[Gluster-users] Gluster NFS performance issue upgrading from 3.2.5 to 3.2.6/3.3.0

Tue Jun 12 01:45:02 UTC 2012

For what it is worth, I had weird performance issues when I moved from 
3.2.5 to 3.3.0 - I saw increased CPU utilization, as well as drastically 
increased network utilization between the nodes with the same workload. 
I could never really quantify the difference, other than I noticed my 
systems mounting the volumes via NFS had more problems when a brick went 
offline in an unclean way (e.g. network disappeared). I have six nodes 
which run 4-way or 2-way replicas and mount the volumes locally, so it's 
a pretty self-contained configuration.

Today I rolled back to 3.2.5 and ran for ~8hours. My traffic dropped 
back to what it looked like previously, and my load dropped to next to 
nothing. I just upgraded to 3.2.7, and at least in the last couple of 
hours network utilization is about the same as 3.3.0. CPU usage is 
actually worse with 3.2.7 than 3.3.0.

Does anyone have a 'good' test of Gluster performance? Most of my 
operations take <10s, so when they take 5.4s avg with 3.3.0 after 100 
runs, and avg 4.6s with 3.2.5 it's hard to tell if it's a meaningful 15% 
or bad statistics. I'd like to understand what is different between 
3.2.5 and 3.3.0 or 3.2.7, but really need a good way to quantify it.

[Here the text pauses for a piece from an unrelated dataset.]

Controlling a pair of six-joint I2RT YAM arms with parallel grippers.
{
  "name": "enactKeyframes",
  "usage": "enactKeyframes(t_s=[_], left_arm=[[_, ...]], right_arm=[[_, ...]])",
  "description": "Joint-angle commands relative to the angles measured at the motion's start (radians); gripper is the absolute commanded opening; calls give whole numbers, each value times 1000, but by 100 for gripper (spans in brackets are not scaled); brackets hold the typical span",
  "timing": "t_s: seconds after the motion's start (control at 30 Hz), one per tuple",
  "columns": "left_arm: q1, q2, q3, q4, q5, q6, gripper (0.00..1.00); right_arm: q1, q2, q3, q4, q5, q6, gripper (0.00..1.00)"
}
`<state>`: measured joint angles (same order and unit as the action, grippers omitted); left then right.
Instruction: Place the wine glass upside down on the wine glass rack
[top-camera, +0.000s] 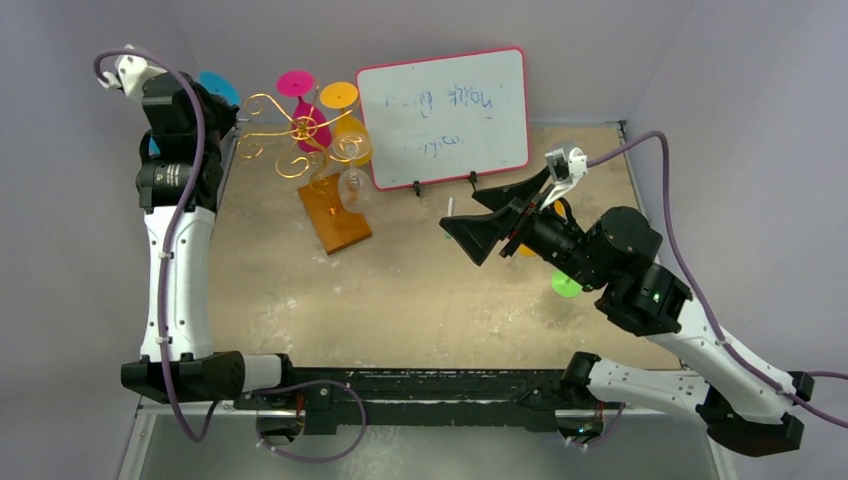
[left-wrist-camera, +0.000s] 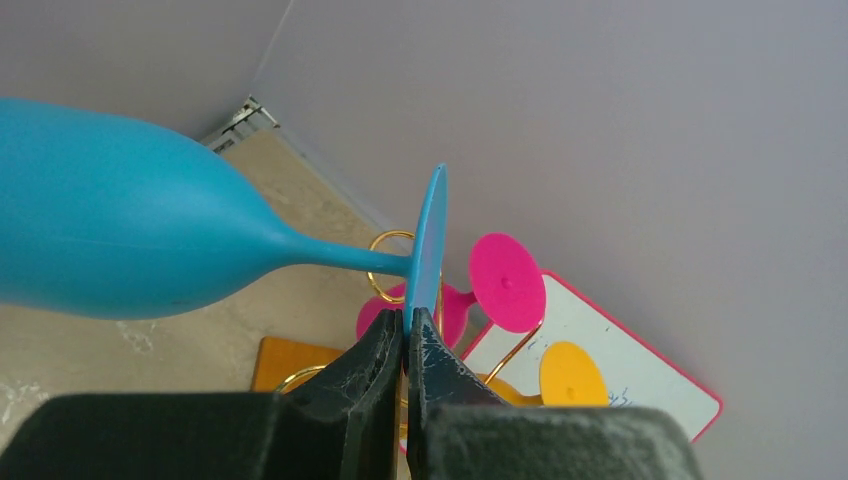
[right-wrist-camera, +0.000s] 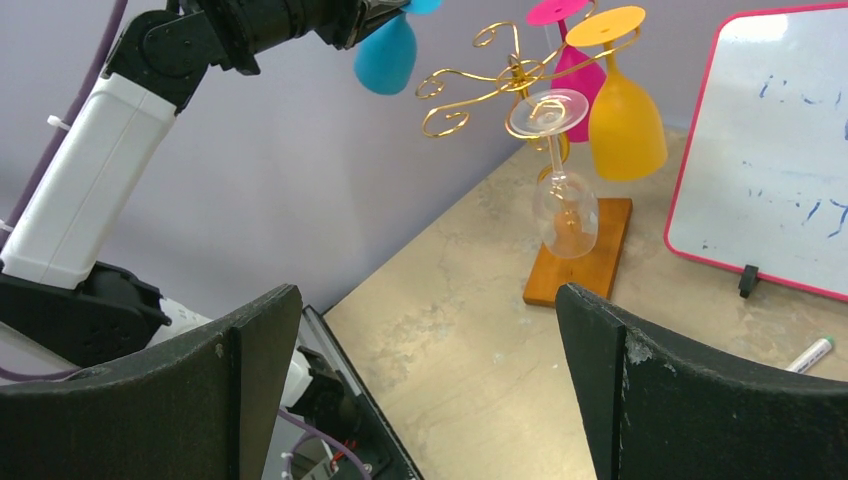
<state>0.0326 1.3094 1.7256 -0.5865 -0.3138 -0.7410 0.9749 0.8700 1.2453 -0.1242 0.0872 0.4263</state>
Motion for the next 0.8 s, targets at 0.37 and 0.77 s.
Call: enactKeyframes(t_s=[0.37, 0.77], left_arm=[[55, -23, -79, 28, 155, -190, 0], [55, -33, -181, 141, 278, -265, 0]], right_arm=[[4, -20, 13, 26, 27, -8, 100], [5, -19, 11, 29, 29, -12, 100]])
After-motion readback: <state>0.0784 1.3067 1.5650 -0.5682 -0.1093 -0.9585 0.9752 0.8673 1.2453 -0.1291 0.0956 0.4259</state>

On 6/11/12 10:15 AM, Simon Detheridge wrote:
> Hi,
>
> I have a situation where I'm mounting a gluster volume on several web servers via NFS. The web servers run Rails applications off the gluster NFS mounts. The whole thing is running on EC2.
>
> On 3.2.5, starting a Rails application on the web server was sluggish but acceptable. However, after upgrading to 3.2.6 the length of time taken to start a Rails application has increased by over 10 times, to something that's not really suitable for a production environment. The situation still occurs with 3.3.0 as well.
>
> If I attach strace to the rails process as it's starting up, I see that it's looking for a very large number of nonexistent files. I think this is something that Rails does that can't be helped - it checks to see if a file is there for many things, and does something accordingly if it does.
>
> Has something changed that could negatively affect the length of time it takes to stat a nonexistent file over a NFS mount to a gluster volume, between 3.2.5 and 3.2.6? Is there any way I can get the old behaviour without downgrading?
>
> -- I don't currently have proof that it's the nonexistent files that's causing the problem, but it seems highly likely as performance for the other tasks that the servers carry out appears unaffected.
>
> Sorry this is slightly vague. I can run some more tests/benchmarks to try and figure out what's going on in more detail, but thought I would ask here first in case this is related to a known issue.
>
> Thanks,
> Simon
>